I was wondering this myself. I roughly knew of Solomonoff Induction as related… but apparently that is equivalent! The next thing my memory turned up was “Minimum Description Length” principle, which as it turns out… is also a version of Occam’s Razor. Funny how that works.
If we look at the original question again… “If two hypotheses fit the same observations equally well, why believe the simpler one is more likely to be true?” If I understand the conjunction fallacy correctly, it is strictly true that adding more propositions cannot increase the probability.That is to say, P( A & B) ⇐ P(B)… and P( A & B) ⇐ P(A).
So the argument could be made that B might have probability one and therefore would be an equally probable hypothesis with its addition. So if you start with A, and B has probability less than one it will strictly lower the probability to include it. Thus as far as I can tell, Occam’s Razor holds except where additional propositions have probability one.
...But if they have probability one, wouldn’t they have to be axiomatically identical to just having proposition A? Or would it perhaps have to be probability one given A? I honestly don’t know enough here, but I think the basic idea stands?
As Richard Kennaway has said, this only deals with cases where one hypothesis is a conjunction including another (e.g., “There is a god” and “There is a god called Bill”), but most cases in which we actually want to apply OR aren’t like that; they’re more like “geocentric astronomy with circular orbits plus epicycles” and “heliocentric astronomy with elliptical orbits”.
Ah. Yeah that does clear things up a bit. What would a solution look like, then? To show the complexity of an idea impacts its probability… but unless you use the historic argument of ‘it’s looked that way in the past for stuff like this’ I don’t see any way of even approaching that.
What if we imagine the space of hypotheses? A simpler hypothesis would be a larger circle because there may be more specific rules that act in accordance with it. ‘The strength of a hypothesis is not what it can explain, but what it fails to account for’, so a complicated prediction should occupy a very tiny region and therefore have a tiny probability.
Or… is that just another version of Solomonoff Induction, and so the same thing?
Near as I can tell, you’re describing the same conjunction rule from your previous comment!
This conjunction rule says that a claim like ‘The laws of physics always hold,’ has less probability than, ‘The laws of physics hold up until September 25, 2015 (whether or not they continue to hold after).’
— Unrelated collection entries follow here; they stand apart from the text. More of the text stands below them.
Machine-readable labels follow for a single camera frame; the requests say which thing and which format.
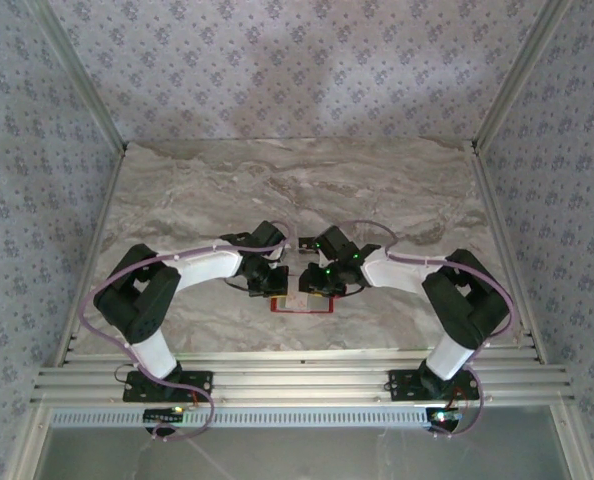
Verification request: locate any red leather card holder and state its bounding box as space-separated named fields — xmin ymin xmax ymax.
xmin=269 ymin=294 xmax=337 ymax=315

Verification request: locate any left small circuit board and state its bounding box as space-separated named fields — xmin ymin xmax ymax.
xmin=143 ymin=407 xmax=186 ymax=424

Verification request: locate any small circuit board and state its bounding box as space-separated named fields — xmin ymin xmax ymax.
xmin=143 ymin=407 xmax=186 ymax=424
xmin=425 ymin=407 xmax=464 ymax=427

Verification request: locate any right small circuit board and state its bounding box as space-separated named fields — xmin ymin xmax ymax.
xmin=425 ymin=407 xmax=464 ymax=427

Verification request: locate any grey metal sheet panel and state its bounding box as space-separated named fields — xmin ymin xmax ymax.
xmin=39 ymin=427 xmax=576 ymax=480

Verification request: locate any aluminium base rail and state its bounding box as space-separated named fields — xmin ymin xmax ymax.
xmin=31 ymin=348 xmax=576 ymax=404

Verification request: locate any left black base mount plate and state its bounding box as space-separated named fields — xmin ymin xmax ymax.
xmin=122 ymin=369 xmax=214 ymax=402

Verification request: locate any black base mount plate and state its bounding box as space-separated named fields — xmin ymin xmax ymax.
xmin=387 ymin=368 xmax=481 ymax=401
xmin=122 ymin=369 xmax=214 ymax=402

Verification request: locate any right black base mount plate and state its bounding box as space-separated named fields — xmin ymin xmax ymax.
xmin=387 ymin=368 xmax=481 ymax=401

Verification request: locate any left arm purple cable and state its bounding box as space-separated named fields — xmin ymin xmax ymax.
xmin=79 ymin=219 xmax=294 ymax=444

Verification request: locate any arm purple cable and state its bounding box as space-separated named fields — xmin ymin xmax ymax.
xmin=321 ymin=219 xmax=516 ymax=442
xmin=79 ymin=219 xmax=294 ymax=444

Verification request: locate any grey slotted cable duct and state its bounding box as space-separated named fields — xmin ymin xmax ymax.
xmin=50 ymin=405 xmax=459 ymax=430

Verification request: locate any aluminium side rail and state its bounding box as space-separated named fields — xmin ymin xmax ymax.
xmin=51 ymin=142 xmax=129 ymax=369
xmin=469 ymin=142 xmax=549 ymax=364

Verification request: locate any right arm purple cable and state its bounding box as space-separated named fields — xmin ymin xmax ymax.
xmin=321 ymin=219 xmax=516 ymax=442

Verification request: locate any aluminium corner post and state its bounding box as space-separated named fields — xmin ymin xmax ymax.
xmin=474 ymin=0 xmax=574 ymax=150
xmin=29 ymin=0 xmax=129 ymax=151
Solomonoff Induction is an attempt to find a rule that says, ‘OK, but the first claim accounts for nearly all of the probability assigned to the second claim.’
I was wondering this myself. I roughly knew of Solomonoff Induction as related… but apparently that is equivalent! The next thing my memory turned up was “Minimum Description Length” principle, which as it turns out… is also a version of Occam’s Razor. Funny how that works.
If we look at the original question again… “If two hypotheses fit the same observations equally well, why believe the simpler one is more likely to be true?” If I understand the conjunction fallacy correctly, it is strictly true that adding more propositions cannot increase the probability.That is to say, P( A & B) ⇐ P(B)… and P( A & B) ⇐ P(A).
So the argument could be made that B might have probability one and therefore would be an equally probable hypothesis with its addition. So if you start with A, and B has probability less than one it will strictly lower the probability to include it. Thus as far as I can tell, Occam’s Razor holds except where additional propositions have probability one.
...But if they have probability one, wouldn’t they have to be axiomatically identical to just having proposition A? Or would it perhaps have to be probability one given A? I honestly don’t know enough here, but I think the basic idea stands?
As Richard Kennaway has said, this only deals with cases where one hypothesis is a conjunction including another (e.g., “There is a god” and “There is a god called Bill”), but most cases in which we actually want to apply OR aren’t like that; they’re more like “geocentric astronomy with circular orbits plus epicycles” and “heliocentric astronomy with elliptical orbits”.
Ah. Yeah that does clear things up a bit. What would a solution look like, then? To show the complexity of an idea impacts its probability… but unless you use the historic argument of ‘it’s looked that way in the past for stuff like this’ I don’t see any way of even approaching that.
What if we imagine the space of hypotheses? A simpler hypothesis would be a larger circle because there may be more specific rules that act in accordance with it. ‘The strength of a hypothesis is not what it can explain, but what it fails to account for’, so a complicated prediction should occupy a very tiny region and therefore have a tiny probability.
Or… is that just another version of Solomonoff Induction, and so the same thing?
Near as I can tell, you’re describing the same conjunction rule from your previous comment!
This conjunction rule says that a claim like ‘The laws of physics always hold,’ has less probability than, ‘The laws of physics hold up until September 25, 2015 (whether or not they continue to hold after).’
Solomonoff Induction is an attempt to find a rule that says, ‘OK, but the first claim accounts for nearly all of the probability assigned to the second claim.’
Hrm, yeah. I think I need more tools and experience to be able to think about this properly.